Brief » Can you copy out the data exactly? Leave the images out.
---
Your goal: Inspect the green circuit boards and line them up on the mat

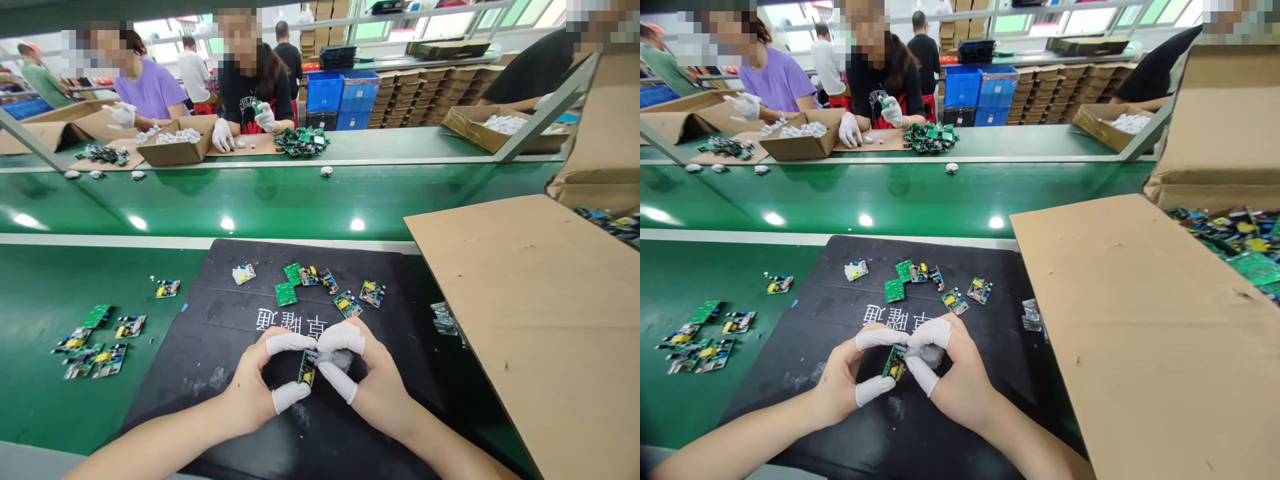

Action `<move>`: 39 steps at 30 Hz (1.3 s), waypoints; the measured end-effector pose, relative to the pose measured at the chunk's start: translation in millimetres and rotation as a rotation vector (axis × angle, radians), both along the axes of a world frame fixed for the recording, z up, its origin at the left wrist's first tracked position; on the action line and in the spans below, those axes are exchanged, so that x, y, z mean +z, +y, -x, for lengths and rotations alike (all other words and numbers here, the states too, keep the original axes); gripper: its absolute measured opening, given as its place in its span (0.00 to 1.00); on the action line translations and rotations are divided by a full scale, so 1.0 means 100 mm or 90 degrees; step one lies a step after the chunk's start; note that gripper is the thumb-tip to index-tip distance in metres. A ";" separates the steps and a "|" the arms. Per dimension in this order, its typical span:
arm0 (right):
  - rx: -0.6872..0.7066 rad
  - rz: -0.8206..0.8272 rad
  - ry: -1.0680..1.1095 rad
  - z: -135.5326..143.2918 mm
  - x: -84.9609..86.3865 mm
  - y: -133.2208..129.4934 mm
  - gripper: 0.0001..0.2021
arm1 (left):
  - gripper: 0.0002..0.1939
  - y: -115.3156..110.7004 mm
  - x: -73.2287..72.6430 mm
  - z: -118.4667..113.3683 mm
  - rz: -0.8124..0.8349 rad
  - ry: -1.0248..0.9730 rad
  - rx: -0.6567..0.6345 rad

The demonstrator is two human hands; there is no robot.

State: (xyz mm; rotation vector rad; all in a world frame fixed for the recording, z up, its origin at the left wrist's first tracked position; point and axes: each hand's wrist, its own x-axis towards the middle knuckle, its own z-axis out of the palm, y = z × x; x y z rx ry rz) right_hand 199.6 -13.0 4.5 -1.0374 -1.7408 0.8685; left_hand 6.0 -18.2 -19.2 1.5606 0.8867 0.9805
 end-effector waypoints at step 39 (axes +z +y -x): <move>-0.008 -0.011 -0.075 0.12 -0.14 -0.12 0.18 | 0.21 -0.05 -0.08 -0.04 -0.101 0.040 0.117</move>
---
The completed task »
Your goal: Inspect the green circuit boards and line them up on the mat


Action `<move>`: 39 steps at 30 Hz (1.3 s), waypoints; the measured end-effector pose, relative to the pose measured at the chunk's start: translation in millimetres and rotation as a rotation vector (axis × angle, radians), both along the axes of a world frame fixed for the recording, z up, its origin at the left wrist's first tracked position; on the action line and in the spans below, those axes are exchanged, so that x, y, z mean +z, +y, -x, for lengths and rotations alike (all other words and numbers here, the states too, keep the original axes); gripper: its absolute measured opening, given as its place in its span (0.00 to 1.00); on the action line translations and rotations are divided by a full scale, so 1.0 means 100 mm or 90 degrees; step one lies a step after the chunk's start; note that gripper is the thumb-tip to index-tip distance in metres. A ";" separates the steps and a "|" the arms. Per dimension in this order, its typical span:
arm0 (right):
  - rx: -0.6872..0.7066 rad
  - rz: -0.8206..0.8272 rad
  - ry: -1.0680..1.1095 rad
  - z: -135.5326..143.2918 mm
  - x: -84.9609..86.3865 mm
  - y: -133.2208..129.4934 mm
  - gripper: 0.0001..0.2021
arm1 (left):
  - gripper: 0.0002..0.1939
  - y: -115.3156..110.7004 mm
  - x: -73.2287..72.6430 mm
  - z: -118.4667..113.3683 mm
  - rz: -0.8124..0.8349 rad
  - ry: -1.0248..0.9730 rad
  - rx: -0.6567..0.6345 rad

The demonstrator is two human hands; there is no robot.

State: (xyz mm; rotation vector rad; all in a world frame fixed for the recording, z up, its origin at the left wrist's first tracked position; point and axes: each hand's wrist, its own x-axis towards the middle knuckle, its own z-axis out of the palm, y = z × x; x y z rx ry rz) right_hand 199.6 -13.0 4.5 -1.0374 -1.7408 0.8685; left_hand 6.0 -18.2 -19.2 1.5606 0.8867 0.9805
 end-effector waypoints at step 39 (axes +z +y -x): <move>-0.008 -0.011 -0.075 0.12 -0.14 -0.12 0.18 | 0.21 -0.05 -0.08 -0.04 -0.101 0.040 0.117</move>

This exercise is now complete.